U.S.-based nonprofit organization

Alliance for Smiles (AfS) is a nonprofit organization founded in 2004 in San Francisco. They provide free surgical repairs for cleft lip and cleft palate, with missions mostly in the continents of Asia and Africa. They also work to develop treatment centers where continuous follow-up care can be provided.

==Early history==
Alliance for Smiles was founded in October 2004 by Anita Stangl, Burt Berry, James Patrick, Jim Deitz, John Goings, and John Uth.

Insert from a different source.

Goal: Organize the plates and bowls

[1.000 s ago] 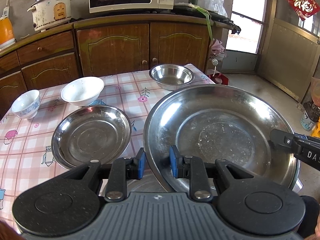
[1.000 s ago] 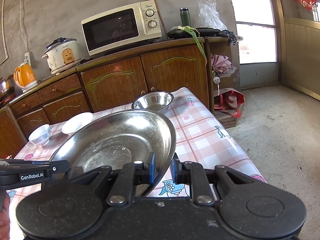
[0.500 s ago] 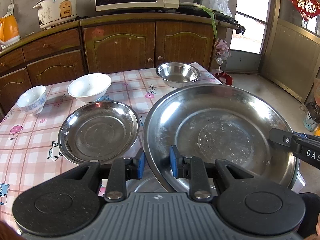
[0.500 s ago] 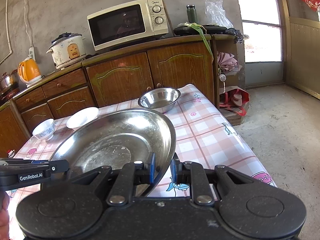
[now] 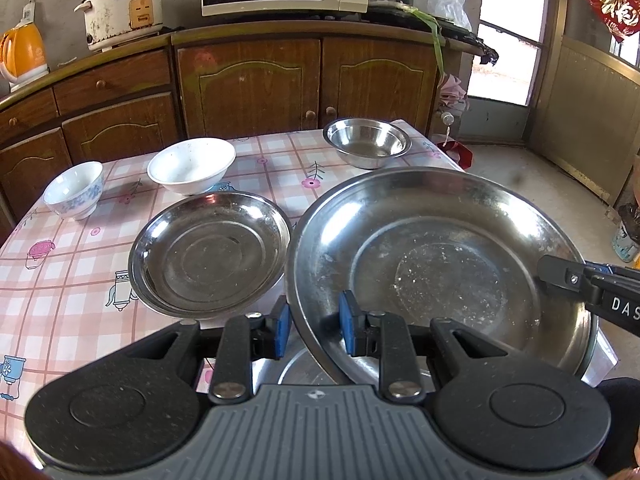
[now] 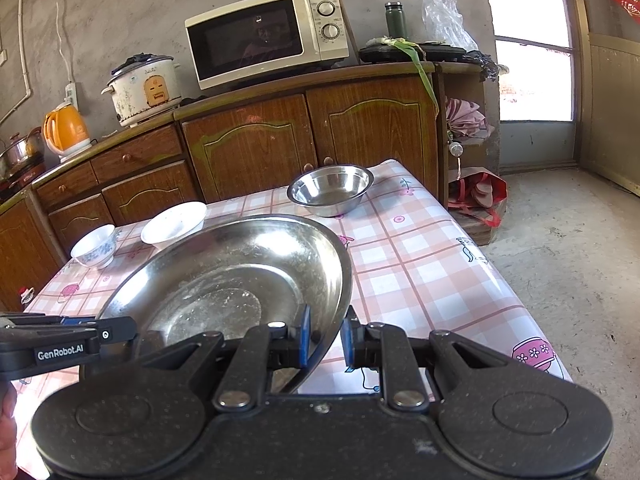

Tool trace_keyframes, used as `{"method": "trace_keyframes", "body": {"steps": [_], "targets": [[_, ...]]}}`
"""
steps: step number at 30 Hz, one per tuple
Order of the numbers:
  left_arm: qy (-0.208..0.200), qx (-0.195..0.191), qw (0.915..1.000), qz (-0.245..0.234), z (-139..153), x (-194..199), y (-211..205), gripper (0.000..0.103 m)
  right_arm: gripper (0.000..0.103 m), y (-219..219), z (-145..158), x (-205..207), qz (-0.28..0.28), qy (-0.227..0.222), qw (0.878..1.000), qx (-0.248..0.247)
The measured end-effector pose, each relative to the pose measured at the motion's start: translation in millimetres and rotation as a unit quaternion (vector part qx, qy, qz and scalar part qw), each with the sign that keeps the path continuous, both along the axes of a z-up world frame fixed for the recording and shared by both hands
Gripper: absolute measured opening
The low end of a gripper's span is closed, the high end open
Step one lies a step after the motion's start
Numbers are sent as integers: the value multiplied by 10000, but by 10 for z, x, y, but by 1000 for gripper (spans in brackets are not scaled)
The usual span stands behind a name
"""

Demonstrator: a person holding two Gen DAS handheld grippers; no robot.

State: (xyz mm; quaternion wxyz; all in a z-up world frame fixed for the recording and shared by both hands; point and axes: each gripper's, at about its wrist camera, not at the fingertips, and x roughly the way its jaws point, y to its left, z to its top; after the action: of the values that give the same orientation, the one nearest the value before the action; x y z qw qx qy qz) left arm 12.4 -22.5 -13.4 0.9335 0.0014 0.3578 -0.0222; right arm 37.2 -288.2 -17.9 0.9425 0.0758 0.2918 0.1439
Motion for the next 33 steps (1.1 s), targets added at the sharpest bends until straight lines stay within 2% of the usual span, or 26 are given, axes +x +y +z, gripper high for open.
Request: {"method": "trace_keyframes", "body": {"steps": [33], "targets": [[411,-21,9990,162,-229,-83,263,25,22,296,-255,-49,367,393,9984,-172]]}}
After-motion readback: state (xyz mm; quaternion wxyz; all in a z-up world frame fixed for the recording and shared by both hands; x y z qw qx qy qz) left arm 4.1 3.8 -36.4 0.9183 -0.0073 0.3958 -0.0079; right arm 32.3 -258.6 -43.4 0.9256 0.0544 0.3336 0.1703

Karin Vargervik, previous director of the Craniofacial Center at the University of California San Francisco, was chosen to lead the AfS treatment center program, which aims to create international treatment centers that replicate the U.S. protocol of cleft treatment.

==Programs==
Alliance for Smiles organizes international volunteer missions to provide cleft lip and cleft palate repair in under-served communities, manages programs to assist hot countries in reaching cleft lip and cleft palate repair self-sufficiency, and organizes an international medical fellowship program for pre-med students entering the medical field.

===Surgical missions===
Alliance for Smiles organizes two-week surgical missions to provide free cleft lip and palate surgery in various under-served countries. The team consists of about 12 medical professionals and 4 non-medical volunteers. During a typical mission, 70 to 100 children receive surgical care. The AfS team collaborates with local medical practitioners to communicate on proper medical procedures and to give follow-up treatment. Follow-up care is often required because a patient may need follow-up surgeries, orthodontic treatment, speech therapy, and other medical care.